▶ [Your objective]
Among the lines below, take the one holding "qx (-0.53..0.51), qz", the one holding "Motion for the", and all lines between them. Set them down exactly.

▶ [Data records]
———
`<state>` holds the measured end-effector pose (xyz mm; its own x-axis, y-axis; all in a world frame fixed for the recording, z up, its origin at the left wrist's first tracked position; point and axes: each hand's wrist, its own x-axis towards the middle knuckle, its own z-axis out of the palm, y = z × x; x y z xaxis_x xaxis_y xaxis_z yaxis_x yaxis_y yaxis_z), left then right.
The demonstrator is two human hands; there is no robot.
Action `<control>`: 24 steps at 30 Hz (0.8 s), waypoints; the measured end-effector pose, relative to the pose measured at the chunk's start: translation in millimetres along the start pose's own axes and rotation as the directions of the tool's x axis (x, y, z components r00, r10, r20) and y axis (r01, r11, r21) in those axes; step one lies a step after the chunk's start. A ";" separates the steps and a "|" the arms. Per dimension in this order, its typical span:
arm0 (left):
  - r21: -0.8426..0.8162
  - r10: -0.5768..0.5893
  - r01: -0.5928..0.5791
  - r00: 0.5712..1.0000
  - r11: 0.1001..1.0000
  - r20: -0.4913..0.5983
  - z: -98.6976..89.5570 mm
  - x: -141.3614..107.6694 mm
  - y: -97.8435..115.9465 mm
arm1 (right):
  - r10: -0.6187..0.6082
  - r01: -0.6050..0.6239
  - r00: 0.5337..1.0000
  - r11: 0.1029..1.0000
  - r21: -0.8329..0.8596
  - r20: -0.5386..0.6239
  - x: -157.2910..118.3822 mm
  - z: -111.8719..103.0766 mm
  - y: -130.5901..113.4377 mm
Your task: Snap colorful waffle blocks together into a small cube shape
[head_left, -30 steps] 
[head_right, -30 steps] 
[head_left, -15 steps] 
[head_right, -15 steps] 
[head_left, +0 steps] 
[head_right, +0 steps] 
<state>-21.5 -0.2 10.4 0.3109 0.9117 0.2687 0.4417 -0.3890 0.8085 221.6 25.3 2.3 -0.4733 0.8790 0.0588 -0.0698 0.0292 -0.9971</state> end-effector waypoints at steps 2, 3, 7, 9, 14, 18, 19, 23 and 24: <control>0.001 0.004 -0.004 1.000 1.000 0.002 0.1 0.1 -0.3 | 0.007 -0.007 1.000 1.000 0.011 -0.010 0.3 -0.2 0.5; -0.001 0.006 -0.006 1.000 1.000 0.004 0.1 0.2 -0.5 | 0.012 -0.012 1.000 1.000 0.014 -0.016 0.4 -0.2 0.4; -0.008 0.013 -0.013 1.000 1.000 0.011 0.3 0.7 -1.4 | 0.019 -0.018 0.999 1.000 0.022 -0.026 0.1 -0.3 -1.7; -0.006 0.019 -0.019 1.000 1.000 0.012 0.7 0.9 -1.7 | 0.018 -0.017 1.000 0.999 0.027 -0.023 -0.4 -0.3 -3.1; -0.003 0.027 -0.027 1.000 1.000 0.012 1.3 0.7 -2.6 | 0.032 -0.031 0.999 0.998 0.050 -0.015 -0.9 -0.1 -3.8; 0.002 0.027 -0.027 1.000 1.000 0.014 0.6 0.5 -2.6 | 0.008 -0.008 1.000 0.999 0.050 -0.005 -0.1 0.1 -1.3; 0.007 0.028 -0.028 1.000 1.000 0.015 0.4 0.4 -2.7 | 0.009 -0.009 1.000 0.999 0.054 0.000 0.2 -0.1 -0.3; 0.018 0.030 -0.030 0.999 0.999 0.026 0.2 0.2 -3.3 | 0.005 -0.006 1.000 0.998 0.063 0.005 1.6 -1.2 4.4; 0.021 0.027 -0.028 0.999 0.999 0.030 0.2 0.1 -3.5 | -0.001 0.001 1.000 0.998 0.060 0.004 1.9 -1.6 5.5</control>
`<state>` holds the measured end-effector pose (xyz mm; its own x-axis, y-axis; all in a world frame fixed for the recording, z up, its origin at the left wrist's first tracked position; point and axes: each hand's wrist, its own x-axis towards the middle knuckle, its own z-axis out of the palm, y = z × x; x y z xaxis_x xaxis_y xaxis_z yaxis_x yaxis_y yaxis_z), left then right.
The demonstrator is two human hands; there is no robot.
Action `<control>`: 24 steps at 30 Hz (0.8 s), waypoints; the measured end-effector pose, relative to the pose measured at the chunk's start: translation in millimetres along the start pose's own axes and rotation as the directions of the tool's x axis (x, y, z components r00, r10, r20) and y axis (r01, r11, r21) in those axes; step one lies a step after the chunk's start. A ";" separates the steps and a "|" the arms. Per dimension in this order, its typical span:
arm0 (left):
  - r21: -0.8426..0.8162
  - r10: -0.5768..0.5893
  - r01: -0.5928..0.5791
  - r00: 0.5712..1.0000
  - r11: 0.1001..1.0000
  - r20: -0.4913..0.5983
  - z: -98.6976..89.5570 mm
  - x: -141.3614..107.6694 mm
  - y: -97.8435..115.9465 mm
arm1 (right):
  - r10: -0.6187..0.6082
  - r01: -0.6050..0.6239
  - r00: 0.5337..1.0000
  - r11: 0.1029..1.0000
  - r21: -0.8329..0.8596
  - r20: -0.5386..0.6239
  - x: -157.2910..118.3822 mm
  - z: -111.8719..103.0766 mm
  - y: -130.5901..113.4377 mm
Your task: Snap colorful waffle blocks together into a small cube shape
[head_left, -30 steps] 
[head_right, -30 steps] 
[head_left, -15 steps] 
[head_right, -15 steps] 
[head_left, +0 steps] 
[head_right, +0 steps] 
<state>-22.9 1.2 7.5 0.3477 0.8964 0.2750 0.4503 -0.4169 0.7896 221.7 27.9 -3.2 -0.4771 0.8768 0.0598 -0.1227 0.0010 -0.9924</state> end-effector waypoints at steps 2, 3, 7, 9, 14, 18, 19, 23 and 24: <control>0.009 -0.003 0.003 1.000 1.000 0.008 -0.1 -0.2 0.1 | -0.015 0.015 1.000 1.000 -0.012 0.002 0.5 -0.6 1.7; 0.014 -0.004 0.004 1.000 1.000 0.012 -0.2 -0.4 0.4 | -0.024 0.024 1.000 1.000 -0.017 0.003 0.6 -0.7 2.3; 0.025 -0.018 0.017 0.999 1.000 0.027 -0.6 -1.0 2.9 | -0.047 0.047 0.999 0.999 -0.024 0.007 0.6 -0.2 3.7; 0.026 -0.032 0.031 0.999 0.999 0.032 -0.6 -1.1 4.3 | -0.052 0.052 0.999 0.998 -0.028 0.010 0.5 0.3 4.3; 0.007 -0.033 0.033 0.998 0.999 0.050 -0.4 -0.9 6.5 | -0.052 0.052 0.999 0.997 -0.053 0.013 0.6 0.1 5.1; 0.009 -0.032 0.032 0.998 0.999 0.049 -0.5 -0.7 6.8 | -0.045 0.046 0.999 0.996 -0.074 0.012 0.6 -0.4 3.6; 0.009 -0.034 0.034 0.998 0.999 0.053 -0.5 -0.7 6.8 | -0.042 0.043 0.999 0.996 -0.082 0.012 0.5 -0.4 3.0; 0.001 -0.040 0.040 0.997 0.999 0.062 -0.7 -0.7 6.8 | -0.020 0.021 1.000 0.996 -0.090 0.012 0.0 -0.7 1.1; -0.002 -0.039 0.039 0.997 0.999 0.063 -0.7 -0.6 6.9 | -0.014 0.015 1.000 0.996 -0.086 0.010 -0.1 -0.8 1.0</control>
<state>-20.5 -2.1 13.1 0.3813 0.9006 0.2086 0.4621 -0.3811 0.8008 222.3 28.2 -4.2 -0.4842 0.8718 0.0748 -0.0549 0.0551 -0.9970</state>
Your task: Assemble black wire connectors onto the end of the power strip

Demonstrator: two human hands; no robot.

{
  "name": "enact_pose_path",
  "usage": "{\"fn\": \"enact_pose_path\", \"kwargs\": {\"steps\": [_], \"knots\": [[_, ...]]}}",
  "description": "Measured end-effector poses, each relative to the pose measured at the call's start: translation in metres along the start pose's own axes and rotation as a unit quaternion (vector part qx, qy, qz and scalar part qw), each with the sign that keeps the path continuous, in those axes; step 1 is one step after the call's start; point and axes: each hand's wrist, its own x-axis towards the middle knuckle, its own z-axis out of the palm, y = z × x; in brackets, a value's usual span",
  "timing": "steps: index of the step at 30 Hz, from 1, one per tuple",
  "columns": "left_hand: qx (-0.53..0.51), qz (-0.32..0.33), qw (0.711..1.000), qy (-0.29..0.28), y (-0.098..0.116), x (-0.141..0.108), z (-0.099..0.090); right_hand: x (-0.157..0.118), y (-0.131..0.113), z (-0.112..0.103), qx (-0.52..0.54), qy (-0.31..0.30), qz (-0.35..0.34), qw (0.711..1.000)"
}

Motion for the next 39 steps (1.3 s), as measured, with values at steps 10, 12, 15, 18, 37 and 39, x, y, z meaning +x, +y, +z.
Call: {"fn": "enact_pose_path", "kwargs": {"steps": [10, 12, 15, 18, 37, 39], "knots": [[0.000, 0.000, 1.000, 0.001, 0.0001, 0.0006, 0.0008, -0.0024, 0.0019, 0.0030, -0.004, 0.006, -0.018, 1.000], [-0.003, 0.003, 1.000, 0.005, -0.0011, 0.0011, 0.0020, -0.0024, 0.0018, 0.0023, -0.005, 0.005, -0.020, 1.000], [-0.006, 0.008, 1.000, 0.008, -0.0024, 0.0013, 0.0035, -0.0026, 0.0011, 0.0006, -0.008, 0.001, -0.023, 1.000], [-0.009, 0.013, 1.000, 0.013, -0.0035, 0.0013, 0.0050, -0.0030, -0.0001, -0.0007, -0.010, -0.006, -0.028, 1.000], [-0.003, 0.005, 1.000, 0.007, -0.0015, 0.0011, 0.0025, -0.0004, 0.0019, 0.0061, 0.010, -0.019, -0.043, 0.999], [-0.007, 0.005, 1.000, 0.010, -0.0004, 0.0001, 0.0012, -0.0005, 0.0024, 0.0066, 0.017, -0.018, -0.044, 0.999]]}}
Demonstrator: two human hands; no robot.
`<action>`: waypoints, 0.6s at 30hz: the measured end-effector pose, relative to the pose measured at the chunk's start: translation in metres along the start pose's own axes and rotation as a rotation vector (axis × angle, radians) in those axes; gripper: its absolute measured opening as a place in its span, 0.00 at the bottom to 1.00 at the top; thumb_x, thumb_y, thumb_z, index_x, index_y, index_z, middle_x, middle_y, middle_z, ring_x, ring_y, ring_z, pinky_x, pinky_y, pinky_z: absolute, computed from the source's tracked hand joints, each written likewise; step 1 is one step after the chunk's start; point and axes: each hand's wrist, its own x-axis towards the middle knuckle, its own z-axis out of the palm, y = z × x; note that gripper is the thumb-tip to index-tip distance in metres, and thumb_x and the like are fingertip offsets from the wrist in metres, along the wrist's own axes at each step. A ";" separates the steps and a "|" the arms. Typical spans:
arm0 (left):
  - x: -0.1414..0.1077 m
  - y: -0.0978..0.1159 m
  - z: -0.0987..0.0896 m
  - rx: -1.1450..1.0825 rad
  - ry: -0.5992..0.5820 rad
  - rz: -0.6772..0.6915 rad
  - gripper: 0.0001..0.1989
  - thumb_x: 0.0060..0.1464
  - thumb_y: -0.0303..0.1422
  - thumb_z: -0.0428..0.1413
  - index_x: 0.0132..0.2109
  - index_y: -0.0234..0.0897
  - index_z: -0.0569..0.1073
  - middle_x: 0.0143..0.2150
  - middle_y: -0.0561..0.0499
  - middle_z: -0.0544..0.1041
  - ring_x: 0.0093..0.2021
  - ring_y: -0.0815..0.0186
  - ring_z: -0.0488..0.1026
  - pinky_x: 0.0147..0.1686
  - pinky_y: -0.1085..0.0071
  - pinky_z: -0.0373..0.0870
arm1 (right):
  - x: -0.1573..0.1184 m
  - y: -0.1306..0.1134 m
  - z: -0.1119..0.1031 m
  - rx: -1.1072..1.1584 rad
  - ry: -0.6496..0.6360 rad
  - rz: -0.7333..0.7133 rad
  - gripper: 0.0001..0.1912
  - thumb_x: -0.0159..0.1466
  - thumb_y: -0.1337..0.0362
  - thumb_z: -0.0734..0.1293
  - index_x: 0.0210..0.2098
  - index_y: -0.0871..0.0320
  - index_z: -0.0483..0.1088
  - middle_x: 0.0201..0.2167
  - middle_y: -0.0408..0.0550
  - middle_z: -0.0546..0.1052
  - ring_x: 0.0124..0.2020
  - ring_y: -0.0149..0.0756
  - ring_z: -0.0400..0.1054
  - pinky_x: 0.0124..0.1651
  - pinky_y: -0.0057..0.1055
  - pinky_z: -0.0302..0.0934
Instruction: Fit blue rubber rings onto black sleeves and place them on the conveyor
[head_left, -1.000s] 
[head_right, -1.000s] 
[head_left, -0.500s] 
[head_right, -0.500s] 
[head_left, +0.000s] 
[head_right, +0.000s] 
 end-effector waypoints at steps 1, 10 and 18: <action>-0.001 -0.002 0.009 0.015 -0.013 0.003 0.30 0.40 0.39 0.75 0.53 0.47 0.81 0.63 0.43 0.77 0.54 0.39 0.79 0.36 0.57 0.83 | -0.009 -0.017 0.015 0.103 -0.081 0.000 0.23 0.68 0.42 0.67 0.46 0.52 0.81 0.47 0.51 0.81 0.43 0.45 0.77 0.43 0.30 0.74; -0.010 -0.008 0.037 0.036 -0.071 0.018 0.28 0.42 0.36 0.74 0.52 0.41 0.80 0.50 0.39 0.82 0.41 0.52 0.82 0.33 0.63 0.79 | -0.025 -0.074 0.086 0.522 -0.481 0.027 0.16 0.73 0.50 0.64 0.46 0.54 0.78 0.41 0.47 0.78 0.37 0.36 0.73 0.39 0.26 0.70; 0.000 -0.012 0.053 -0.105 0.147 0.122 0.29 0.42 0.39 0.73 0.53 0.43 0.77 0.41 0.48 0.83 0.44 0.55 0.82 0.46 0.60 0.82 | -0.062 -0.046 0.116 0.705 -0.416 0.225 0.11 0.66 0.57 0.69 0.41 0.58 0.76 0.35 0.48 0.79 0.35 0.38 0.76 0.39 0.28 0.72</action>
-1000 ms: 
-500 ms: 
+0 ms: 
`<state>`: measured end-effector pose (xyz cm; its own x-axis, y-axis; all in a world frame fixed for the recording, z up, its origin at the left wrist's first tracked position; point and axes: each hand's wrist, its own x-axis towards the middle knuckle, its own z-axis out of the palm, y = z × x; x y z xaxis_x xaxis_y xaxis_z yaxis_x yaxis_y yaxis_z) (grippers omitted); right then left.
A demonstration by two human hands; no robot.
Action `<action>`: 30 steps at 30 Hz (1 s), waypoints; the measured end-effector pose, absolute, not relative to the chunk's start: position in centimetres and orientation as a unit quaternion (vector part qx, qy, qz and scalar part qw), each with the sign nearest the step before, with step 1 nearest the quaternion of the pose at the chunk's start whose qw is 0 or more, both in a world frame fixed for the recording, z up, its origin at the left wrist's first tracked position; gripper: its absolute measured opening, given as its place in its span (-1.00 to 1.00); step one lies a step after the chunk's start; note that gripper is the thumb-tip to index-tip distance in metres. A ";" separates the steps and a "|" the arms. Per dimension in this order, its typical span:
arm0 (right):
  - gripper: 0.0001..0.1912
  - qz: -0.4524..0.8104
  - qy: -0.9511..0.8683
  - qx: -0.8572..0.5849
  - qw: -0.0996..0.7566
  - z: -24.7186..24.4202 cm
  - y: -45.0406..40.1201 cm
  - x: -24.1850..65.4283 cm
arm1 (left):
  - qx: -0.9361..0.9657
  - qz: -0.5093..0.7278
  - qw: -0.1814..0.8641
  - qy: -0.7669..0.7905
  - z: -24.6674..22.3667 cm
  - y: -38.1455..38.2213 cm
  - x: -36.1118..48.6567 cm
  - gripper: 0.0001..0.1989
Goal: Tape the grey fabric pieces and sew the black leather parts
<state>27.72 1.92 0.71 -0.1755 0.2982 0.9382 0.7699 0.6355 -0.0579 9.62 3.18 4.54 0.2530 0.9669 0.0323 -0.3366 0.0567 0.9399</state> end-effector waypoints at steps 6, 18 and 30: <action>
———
▶ [Solution to this task]
  "columns": "left_hand: qx (-0.53..0.51), qz (-0.32..0.33), qw (0.711..1.000), qy (-0.29..0.28), y (-0.098..0.116), x (-0.141..0.108), z (-0.099..0.090); right_hand: x (-0.157..0.118), y (-0.131..0.113), z (-0.112..0.103), qx (-0.52..0.54), qy (-0.31..0.30), qz (-0.35..0.34), qw (0.711..1.000)"
}

Motion for the next 39 steps (1.3 s), as measured, with values at steps 10, 12, 15, 18, 37 and 39, x, y, z meaning +x, +y, +z.

The answer requires nothing more.